Quoi qu’il en soit, je continue à m’entrainer. Un peu comme à l’intersaison, le home trainer à la place de la route, les beaux jours en plus. Avec une alternance entre home trainer et course à pied, que je n’ai finalement toujours pas délaissée depuis la fin de saison dernière, hormis l’aparté de janvier. Je me retrouve même avec plus de jours de compétition en course à pied qu’en cyclisme. Tant qu’elle est autorisée, et je considère ça comme une chance d’y avoir droit, cette pratique demande tout de même une petite adaptation afin d’être en accord avec les restrictions géographiques et temporelles : il est bien sûr nécessaire de respecter les règles et l’esprit de ce cadre établi. Il m’arrive aussi d’aller faire certaines courses alimentaires en courant plutôt qu’en vélo, ça fait toujours un peu plus d’activité physique. J’ai également la chance d’être actuellement chez mes parents dans le calme entre ville et campagne, c’est plus facilement gérable et agréable à vivre qu’en pleine zone urbaine. Je peux ainsi tout de même voir la nature qui se réveille et se développe un peu plus chaque jour en même temps que le printemps avance, c’est vivifiant.

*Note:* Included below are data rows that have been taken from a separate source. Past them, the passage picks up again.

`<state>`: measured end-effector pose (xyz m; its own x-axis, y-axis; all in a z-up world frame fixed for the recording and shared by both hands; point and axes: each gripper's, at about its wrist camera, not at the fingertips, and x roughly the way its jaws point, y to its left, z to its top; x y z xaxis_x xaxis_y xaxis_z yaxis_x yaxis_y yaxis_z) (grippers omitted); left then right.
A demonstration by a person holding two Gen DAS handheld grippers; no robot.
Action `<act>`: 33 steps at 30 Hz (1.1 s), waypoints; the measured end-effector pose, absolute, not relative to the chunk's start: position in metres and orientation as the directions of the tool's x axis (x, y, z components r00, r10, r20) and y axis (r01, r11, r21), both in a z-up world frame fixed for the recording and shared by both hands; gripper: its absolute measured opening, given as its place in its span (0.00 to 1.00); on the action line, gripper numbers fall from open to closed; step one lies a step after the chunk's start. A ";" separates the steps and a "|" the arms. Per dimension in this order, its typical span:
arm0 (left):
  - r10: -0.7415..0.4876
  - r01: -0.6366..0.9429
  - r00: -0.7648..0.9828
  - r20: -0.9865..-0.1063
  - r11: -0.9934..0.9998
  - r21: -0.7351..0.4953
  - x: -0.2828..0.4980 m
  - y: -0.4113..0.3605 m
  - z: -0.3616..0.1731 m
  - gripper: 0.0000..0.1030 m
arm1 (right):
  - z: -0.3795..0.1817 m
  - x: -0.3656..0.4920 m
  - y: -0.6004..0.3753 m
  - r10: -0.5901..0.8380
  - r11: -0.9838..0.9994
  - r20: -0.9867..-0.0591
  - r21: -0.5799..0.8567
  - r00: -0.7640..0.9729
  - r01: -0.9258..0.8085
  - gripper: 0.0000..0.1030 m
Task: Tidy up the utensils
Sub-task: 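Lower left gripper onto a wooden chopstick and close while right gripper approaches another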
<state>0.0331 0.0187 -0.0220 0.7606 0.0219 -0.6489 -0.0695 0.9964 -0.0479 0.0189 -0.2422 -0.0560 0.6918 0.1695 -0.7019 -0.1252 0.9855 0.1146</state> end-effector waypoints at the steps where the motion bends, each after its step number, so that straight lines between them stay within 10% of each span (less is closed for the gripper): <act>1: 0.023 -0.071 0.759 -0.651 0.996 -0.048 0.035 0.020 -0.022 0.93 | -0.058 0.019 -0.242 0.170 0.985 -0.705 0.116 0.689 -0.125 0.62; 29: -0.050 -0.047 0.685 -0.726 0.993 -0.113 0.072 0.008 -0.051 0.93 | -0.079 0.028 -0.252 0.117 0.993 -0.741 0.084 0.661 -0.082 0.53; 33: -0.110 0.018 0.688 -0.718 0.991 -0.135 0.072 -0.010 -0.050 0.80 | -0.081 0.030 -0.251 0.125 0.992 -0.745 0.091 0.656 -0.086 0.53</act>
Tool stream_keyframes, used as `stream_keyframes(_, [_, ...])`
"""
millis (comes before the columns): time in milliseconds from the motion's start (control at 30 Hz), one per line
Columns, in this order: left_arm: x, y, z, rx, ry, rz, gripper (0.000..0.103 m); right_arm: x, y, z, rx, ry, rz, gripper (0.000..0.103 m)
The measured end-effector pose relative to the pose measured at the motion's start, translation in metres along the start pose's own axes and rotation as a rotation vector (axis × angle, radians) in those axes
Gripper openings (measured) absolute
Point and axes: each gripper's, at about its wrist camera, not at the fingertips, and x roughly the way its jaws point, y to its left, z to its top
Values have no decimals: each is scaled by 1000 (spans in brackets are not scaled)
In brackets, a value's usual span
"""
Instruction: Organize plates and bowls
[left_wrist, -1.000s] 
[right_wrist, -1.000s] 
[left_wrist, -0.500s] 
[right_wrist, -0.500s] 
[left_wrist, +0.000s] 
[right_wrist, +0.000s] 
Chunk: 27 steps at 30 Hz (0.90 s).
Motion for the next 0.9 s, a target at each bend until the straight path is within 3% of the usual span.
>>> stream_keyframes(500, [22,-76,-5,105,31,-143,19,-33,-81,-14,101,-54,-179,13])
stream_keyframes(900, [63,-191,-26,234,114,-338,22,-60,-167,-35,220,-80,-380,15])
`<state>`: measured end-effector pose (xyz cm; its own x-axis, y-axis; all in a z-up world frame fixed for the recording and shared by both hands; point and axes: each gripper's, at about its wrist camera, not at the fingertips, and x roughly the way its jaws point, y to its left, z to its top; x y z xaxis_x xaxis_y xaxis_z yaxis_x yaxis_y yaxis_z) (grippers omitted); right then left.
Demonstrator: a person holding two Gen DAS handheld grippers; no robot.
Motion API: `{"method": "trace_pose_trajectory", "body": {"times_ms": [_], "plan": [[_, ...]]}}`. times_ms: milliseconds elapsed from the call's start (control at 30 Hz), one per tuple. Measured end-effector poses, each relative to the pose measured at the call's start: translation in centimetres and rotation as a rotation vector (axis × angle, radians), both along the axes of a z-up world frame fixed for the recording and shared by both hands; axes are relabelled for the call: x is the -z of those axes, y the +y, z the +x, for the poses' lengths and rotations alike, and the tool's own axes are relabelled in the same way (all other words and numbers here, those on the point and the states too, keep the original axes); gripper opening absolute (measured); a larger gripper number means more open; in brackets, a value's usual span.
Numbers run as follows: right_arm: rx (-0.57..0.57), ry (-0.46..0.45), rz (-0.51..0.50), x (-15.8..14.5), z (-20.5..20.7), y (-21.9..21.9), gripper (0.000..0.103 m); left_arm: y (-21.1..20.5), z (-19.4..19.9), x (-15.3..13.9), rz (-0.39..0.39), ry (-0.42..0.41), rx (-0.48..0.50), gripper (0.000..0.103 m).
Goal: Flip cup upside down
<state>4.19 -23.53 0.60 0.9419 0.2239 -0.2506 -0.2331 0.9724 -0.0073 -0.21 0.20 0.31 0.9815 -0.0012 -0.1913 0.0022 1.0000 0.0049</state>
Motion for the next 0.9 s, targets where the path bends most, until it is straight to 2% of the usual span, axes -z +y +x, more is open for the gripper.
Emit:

Le but actuellement est donc de s’entrainer sans autre objectif de garder un minimum de condition physique, chaque jour. Et puis surtout de ne pas être infecté par le virus ni le transmettre aux autres. Ainsi, je pourrai revenir à des charges de travail plus importantes quand l’heure sera à la reprise d’un entraînement plus normal. En fait, j’ai l’impression d’être dans cette situation depuis juin dernier : après les championnats de France, la situation de mon ancienne équipe puis l’intersaison m’avaient rendu sans réelle perspective ni objectif clair à moyen terme, voire à court terme. Je raisonnais semaine par semaine, ou quinzaine par quinzaine. Une Elite Nationale par-ci, une cyclosportive par-là, un Tour de Guadeloupe, une autre Elite, un trail etc. J’avais retrouvé plus de clarté et de perspectives en arrivant à Saint-Michel - Auber 93, notamment avec ce mois de février qui m’avait bien conditionné. Mais chute et pandémie m’amènent finalement dans une situation plutôt familière. Ce n’est pas l’idéal, pas toujours simple à gérer, aussi bien pour moi, pour les autres coureurs, que pour les staffs. Mais encore une fois, je ne suis absolument pas à plaindre, il y a bien pire comme situation. En espérant que les conséquences soient le moins dramatiques possible, pendant et après la pandémie, pour le monde en général mais aussi pour le monde du vélo en particulier, et que l’on arrive à repartir sur de bonnes bases, avec un peu plus de recul, de réflexion. Pour l’instant, il suffit d’attendre, de rester chez soi, sans trop se perdre dans les conjectures. Et profiter du printemps.